Oil and natural gas provide the energy source or raw material to make a wide range of products and plastics. In fact, it is nearly impossible to get through a day without using multiple products that started off either as oil or gas. Shampoo, toothpaste, contact lenses, shaving foam, lipstick, washing powder and clothing all contain petroleum products.
Natural gas currently provides more than 84% of our heating needs and around 40% of our electricity generation.
The majority of the UK’s domestic sources of natural gas have historically come from the North Sea since the early 1960s, with only about 1.5% coming from onshore.

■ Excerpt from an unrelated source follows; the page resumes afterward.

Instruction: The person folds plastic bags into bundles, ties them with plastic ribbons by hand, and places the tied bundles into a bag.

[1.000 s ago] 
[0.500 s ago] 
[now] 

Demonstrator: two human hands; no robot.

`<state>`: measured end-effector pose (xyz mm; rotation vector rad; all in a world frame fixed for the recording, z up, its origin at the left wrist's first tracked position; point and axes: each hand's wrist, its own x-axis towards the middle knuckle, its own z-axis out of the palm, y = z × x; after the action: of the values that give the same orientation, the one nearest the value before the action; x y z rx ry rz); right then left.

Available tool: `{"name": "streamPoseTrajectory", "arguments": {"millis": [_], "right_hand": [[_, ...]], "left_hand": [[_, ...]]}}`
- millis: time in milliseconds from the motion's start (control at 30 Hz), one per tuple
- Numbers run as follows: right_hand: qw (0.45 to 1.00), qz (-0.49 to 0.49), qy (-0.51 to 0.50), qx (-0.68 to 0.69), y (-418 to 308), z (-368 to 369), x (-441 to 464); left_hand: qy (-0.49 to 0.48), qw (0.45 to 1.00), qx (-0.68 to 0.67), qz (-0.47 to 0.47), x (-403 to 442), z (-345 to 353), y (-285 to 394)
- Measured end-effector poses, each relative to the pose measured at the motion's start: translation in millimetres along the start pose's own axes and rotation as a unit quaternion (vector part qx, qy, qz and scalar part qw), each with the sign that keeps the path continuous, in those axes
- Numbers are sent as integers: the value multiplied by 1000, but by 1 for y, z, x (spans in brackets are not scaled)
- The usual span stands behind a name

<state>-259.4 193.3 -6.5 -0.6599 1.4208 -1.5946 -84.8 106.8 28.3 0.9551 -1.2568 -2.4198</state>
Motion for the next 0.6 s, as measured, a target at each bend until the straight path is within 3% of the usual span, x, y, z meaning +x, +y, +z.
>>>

As the amount of gas coming from the North Sea is expected to decline significantly, by 2030 the UK will be buying at least 70% of its gas from outside the UK.
Gas is also important for balancing out the increasing levels of intermittent and inflexible low-carbon energy on the system.
Gas has a major role in bridging the gap between the current system and any future low carbon technologies.
The Government has put in place a strategy to try to reduce our reliance on natural gas for heating but this will take many years to develop as it involves not only new technologies but also modifications in behaviour.Gas, and therefore shale gas, has a major part to play in bridging the gap between the current system and any future low carbon technologies.
There is a continued and recognised role for oil and gas throughout the energy transition.
Benefits of indigenous oil and gas
The UK Government’s Energy Security Strategy has recognised the importance of UK oil and gas production. The national and local benefits of indigenous oil and gas supplies are clear and even more compelling in the context of the current energy crisis.
Domestic oil and gas provides;
Improved security of supply
Local and national taxation
Balance of payments benefits
High quality well paid employment
Lower pre-combustion CO2 emissions than imports
World leading regulation and compliance
Without indigenous oil and gas, the UK will simply ‘offshore’ its emissions, employment, and fiscal benefits and be at the mercy of international energy markets.